AJ's hand settled low on her hip. The placement wasn't casual - it was both a promise and a question. His fingers curved into the shape of her, fitting there like something learned rather than guessed. The contact was light, but undeniably intimate, with just enough pressure to speak of intent. He let the silence stretch between them for a beat, feeling the heat where their bodies nearly touched. There was tension in it, charged and volatile, like static before lightning. She didn't lean back, didn't retreat - and that, more than anything, urged him forward. He dropped his voice to a low murmur, speaking just behind her ear, his breath brushing skin.

"You know," he said, "I keep thinking about what I told you. About what I'd do to you if we were alone. I meant every word."

He paused, watching the subtle shift in her shoulders, the almost imperceptible way her body attuned to him, to the edge of his voice.

"But I don't want to just make you come," he continued. "I want to learn every reaction your body has. Every sound, every breath that changes when I put my mouth somewhere new. I want to ruin the memory of anyone who touched you before me."

His fingers shifted slightly on her hip, a slow, deliberate motion that could be mistaken for absentminded if not for the intensity in his tone.

"I want you to feel what it's like to be taken apart piece by piece. To have someone so focused on you, you forget your own name."

There was something raw in his voice now, not performative but precise. Controlled. Honest.

"And I want to hear it," he went on. "The way you moan when I push you just a little past what's comfortable. The way you plead when you're close but I won't let you finish yet. I want to memorize that. Make it mine."

His lips curved into something between a smirk and something darker - need, maybe. Or longing, twisted into lust.

"Let me show you what it means to trust someone like that," he said, quieter now. "To give in, not because you're weak, but because you know I'd never hurt you."

The air between them was different now. Heavy. Charged. The kind of atmosphere that didn't just spark - it threatened to ignite.

Behind them, the hum of the boardwalk continued. Laughter, footsteps, the occasional gull - all muffled by the rising tide of heat between them. AJ didn't speak again right away. He let his words linger, felt the subtle shift in her breath. He wasn't touching her anywhere inappropriate. Not technically. But the way his hand rested on her hip, fingers spreading slightly, the warmth of his chest a hair's breadth from her back - it all pointed to the same gravitational pull.

"I know what you taste like," he added after a moment, lower than before. "The way you open for me. The way your thighs tighten around my shoulders when I make you fall apart."

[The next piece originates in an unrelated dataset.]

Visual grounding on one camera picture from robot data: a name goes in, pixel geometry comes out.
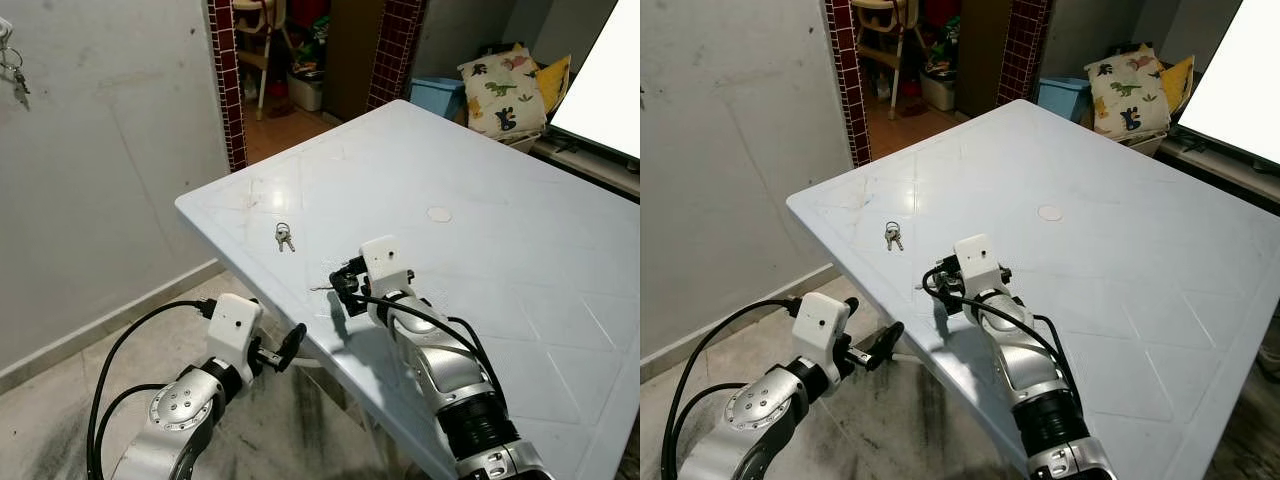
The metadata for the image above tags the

He closed his eyes briefly. Not to steady himself, but to commit the moment to memory. The way she stood there. Still. Silent. But charged like a storm that hadn't broken yet. AJ didn't need her words. Not now. Her silence was its own kind of invitation - one he didn't take lightly.

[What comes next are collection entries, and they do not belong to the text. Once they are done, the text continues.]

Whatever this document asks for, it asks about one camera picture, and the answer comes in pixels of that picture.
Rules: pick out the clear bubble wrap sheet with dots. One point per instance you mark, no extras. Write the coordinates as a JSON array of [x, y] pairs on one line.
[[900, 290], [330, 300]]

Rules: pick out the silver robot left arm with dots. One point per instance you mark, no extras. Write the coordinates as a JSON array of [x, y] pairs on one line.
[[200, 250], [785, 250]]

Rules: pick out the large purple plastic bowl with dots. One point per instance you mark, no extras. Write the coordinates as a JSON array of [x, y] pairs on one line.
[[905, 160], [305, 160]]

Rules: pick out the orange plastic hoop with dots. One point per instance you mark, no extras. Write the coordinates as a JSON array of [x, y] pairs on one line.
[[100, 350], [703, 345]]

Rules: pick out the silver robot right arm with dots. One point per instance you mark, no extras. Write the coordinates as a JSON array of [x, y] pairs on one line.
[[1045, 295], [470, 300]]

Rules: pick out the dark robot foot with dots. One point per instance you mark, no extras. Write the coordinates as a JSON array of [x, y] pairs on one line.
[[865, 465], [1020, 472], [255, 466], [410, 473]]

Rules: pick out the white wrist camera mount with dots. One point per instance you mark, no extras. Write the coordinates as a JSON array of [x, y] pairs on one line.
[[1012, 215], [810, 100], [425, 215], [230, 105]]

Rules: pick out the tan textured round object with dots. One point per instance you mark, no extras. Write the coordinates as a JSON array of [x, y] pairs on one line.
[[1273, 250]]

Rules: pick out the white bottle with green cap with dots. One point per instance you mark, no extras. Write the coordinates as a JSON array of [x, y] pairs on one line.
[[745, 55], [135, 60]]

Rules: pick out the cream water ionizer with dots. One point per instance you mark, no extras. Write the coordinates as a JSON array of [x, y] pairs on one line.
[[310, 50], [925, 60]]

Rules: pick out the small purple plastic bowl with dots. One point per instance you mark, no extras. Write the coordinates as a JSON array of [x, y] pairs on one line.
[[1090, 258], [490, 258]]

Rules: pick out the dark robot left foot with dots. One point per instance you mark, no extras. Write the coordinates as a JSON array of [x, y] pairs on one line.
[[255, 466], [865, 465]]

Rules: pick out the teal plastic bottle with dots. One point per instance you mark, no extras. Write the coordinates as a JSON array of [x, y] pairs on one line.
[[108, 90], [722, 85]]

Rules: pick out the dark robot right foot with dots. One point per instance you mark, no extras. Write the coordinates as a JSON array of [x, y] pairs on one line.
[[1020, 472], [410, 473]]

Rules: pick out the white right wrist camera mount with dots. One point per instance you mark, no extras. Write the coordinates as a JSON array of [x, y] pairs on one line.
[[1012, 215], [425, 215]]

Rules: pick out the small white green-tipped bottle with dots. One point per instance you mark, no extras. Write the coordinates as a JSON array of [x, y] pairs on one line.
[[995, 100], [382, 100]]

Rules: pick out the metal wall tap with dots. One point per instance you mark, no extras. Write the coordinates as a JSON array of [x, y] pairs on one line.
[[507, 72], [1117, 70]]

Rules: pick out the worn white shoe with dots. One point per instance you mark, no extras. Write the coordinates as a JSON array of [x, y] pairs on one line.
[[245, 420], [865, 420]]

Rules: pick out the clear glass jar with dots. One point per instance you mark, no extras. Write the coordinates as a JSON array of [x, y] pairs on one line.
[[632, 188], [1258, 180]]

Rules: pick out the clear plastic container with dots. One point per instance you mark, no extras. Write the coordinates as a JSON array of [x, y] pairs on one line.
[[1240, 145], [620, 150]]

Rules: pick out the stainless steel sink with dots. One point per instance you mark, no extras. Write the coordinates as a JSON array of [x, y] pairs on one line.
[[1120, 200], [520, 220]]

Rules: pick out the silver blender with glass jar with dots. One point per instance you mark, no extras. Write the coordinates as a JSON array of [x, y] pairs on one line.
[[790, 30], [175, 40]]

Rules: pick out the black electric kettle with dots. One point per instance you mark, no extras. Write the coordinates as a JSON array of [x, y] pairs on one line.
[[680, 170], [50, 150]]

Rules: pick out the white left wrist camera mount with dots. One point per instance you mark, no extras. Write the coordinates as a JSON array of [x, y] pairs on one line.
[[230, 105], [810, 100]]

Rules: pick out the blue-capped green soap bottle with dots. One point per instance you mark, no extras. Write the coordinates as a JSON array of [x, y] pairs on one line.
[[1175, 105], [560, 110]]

"I wouldn't rush it," he said. "I'd take my fucking time. Stretch you open with my tongue and fingers until you're shaking. Until you don't know if you want more or need me to stop."

His hand shifted once more, his palm now flattening, thumb brushing against the curve of her waist, grounding them both. His voice was a whisper now, just for her, and for whatever storm she held inside.

"You could run, if you wanted. But you haven't."